[Source data]

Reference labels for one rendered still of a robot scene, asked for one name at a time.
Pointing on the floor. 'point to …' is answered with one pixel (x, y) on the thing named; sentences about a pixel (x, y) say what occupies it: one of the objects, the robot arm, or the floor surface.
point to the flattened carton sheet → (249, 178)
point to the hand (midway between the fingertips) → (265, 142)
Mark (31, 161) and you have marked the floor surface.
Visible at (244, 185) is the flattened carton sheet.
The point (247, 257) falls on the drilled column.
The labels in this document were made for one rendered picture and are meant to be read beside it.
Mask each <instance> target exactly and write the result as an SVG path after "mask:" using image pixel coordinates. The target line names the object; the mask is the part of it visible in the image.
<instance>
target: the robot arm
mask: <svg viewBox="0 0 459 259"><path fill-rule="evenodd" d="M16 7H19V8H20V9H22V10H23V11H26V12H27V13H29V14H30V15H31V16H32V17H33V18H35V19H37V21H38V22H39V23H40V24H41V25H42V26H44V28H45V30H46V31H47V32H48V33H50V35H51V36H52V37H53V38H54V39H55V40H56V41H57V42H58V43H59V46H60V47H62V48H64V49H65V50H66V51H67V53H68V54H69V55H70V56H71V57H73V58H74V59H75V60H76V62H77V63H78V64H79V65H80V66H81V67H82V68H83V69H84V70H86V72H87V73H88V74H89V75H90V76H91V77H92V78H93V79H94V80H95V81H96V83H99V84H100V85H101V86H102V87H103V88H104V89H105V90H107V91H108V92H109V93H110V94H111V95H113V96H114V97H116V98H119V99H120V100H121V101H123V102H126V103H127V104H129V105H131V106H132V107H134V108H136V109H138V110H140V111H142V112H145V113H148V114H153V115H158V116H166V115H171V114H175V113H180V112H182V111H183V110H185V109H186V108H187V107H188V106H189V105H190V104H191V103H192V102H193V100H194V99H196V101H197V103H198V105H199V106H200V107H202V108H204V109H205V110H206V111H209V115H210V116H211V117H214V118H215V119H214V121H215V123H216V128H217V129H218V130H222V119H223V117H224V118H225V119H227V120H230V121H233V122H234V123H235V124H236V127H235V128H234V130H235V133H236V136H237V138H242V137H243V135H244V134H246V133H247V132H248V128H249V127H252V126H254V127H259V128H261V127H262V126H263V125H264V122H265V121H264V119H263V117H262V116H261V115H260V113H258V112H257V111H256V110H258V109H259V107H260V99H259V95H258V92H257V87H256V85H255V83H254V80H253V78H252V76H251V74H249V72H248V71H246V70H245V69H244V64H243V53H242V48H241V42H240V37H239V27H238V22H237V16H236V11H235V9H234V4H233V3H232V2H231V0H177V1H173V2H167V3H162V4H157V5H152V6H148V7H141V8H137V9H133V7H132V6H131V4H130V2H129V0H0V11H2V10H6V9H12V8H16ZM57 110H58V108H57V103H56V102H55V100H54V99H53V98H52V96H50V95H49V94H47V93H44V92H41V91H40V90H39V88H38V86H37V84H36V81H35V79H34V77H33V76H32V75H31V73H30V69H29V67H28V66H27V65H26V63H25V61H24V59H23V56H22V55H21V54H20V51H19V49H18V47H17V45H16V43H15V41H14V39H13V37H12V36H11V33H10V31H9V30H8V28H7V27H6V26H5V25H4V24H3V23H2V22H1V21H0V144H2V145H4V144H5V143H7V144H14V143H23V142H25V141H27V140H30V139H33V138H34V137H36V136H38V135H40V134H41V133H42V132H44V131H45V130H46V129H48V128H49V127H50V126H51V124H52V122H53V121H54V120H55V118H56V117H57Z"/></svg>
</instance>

◆ Work to complete: Copy out each line of the entries that holds "labels".

◆ Exercise result:
Reference labels for one rendered still of a robot scene, asked for one name at a time.
The labels in this document were made for one rendered picture and are meant to be read beside it.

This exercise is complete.